Questions like this are really interesting because they’re not asking us to find the answer; they’re asking us how we would find the answer. So we don’t have to work any answers out to our calculation here. We just need to work out what the calculation is. To begin with, let’s read that word problem once again. And as we do, we could sketch a bar model to help us understand what we need to do. So, firstly, we’re told that Jacob started training to join the basketball team. In the first week, he scored a total of 23 baskets. So we could draw a bar to represent week one. And we’ll label it 23 to represent all those baskets he scored in week one.

But it seems that Jacob’s training pays off, doesn’t it, because we’re told that in week two, he scored 12 more baskets than in the first week. How could we show the idea of 12 more than 23 on our bar model? Well, we could draw an extra bar labeled 12. Those are the 12 more that he scored. And then we could draw a new bar that covers all of this length. And this is the number of baskets that Jacob scores in the second week. Now, as we’ve said already, we’re not asked to find out how many baskets Jacob scores in the second week. We’re just asked how we would do this. Should we add or multiply? Well, we can see by looking at our bar model, can’t we, that the length of the second bar is worth 23 plus 12 more. We’re going to need to add to find the answer, aren’t we?

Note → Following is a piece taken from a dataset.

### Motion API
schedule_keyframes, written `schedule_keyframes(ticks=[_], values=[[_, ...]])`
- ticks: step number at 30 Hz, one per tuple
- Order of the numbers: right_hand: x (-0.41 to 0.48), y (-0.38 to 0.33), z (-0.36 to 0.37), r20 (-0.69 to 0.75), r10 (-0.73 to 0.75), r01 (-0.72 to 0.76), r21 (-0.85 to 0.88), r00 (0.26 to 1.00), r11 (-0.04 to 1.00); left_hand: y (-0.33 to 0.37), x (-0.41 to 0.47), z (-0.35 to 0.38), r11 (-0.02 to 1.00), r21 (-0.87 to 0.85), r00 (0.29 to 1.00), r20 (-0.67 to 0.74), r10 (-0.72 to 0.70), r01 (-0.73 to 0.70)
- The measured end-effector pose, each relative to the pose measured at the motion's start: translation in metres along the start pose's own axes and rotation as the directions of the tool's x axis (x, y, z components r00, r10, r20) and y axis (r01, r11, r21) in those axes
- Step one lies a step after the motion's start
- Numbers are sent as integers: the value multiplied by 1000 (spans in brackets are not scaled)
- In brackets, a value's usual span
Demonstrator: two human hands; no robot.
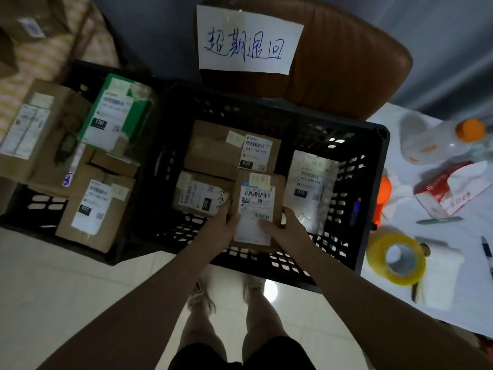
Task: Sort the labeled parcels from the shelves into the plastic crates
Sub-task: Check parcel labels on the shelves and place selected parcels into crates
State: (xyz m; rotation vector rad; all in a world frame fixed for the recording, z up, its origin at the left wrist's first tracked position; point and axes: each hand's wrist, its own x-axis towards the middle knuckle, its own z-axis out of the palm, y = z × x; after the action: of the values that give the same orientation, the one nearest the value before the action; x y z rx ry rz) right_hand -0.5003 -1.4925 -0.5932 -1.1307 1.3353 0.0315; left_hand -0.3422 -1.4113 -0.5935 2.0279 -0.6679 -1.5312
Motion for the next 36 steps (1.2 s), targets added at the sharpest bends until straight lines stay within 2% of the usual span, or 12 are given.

And then comes a really important question: Why? How do we know that we need to add and not multiply? What is it about the problem that we were given that shows us that we need to add to find the answer. We’re given five possible explanations here. Now perhaps the first time we read through these, it might have sounded a little complicated, but we can get rid of some of these answers straight away because we’ve already decided we need to add to find the answer. We don’t need to use multiplication, so we can cross through this sentence. And we know this sentence is wrong, too. And we definitely don’t need to use subtraction, do we? So we’re only left with two possible answers.

And the only difference between these answers are two little phrases. Did we see the words “a total of” in the question and thought to ourselves, oh, we need to use addition? Or did we see the phrase “12 more” and that’s what told us we needed to use addition? Well, firstly, we know that finding the total of something does mean that we need to use addition. But when we go back to the question and look at how those words are used, we’re just told in the first week he scored a total of 23 baskets. In other words, this was the amount he scored in week one. It’s got nothing to do with us finding the answer to the question, has it? It’s just saying that was the whole amount.

Now, if we find the phrase “12 more,” we can see that this is all about comparing the two weeks together, isn’t it? In week two, he scored 12 more than in the first week. This is where we find our answer, and this is how we know we need to use addition. In this question, we didn’t solve a word problem. We just thought about how we would solve it. To begin with, we used a bar model to work out that we needed to add to find the number of baskets that Jacob scored in the second week. And we know we need to add because “12 more” tells us to use addition.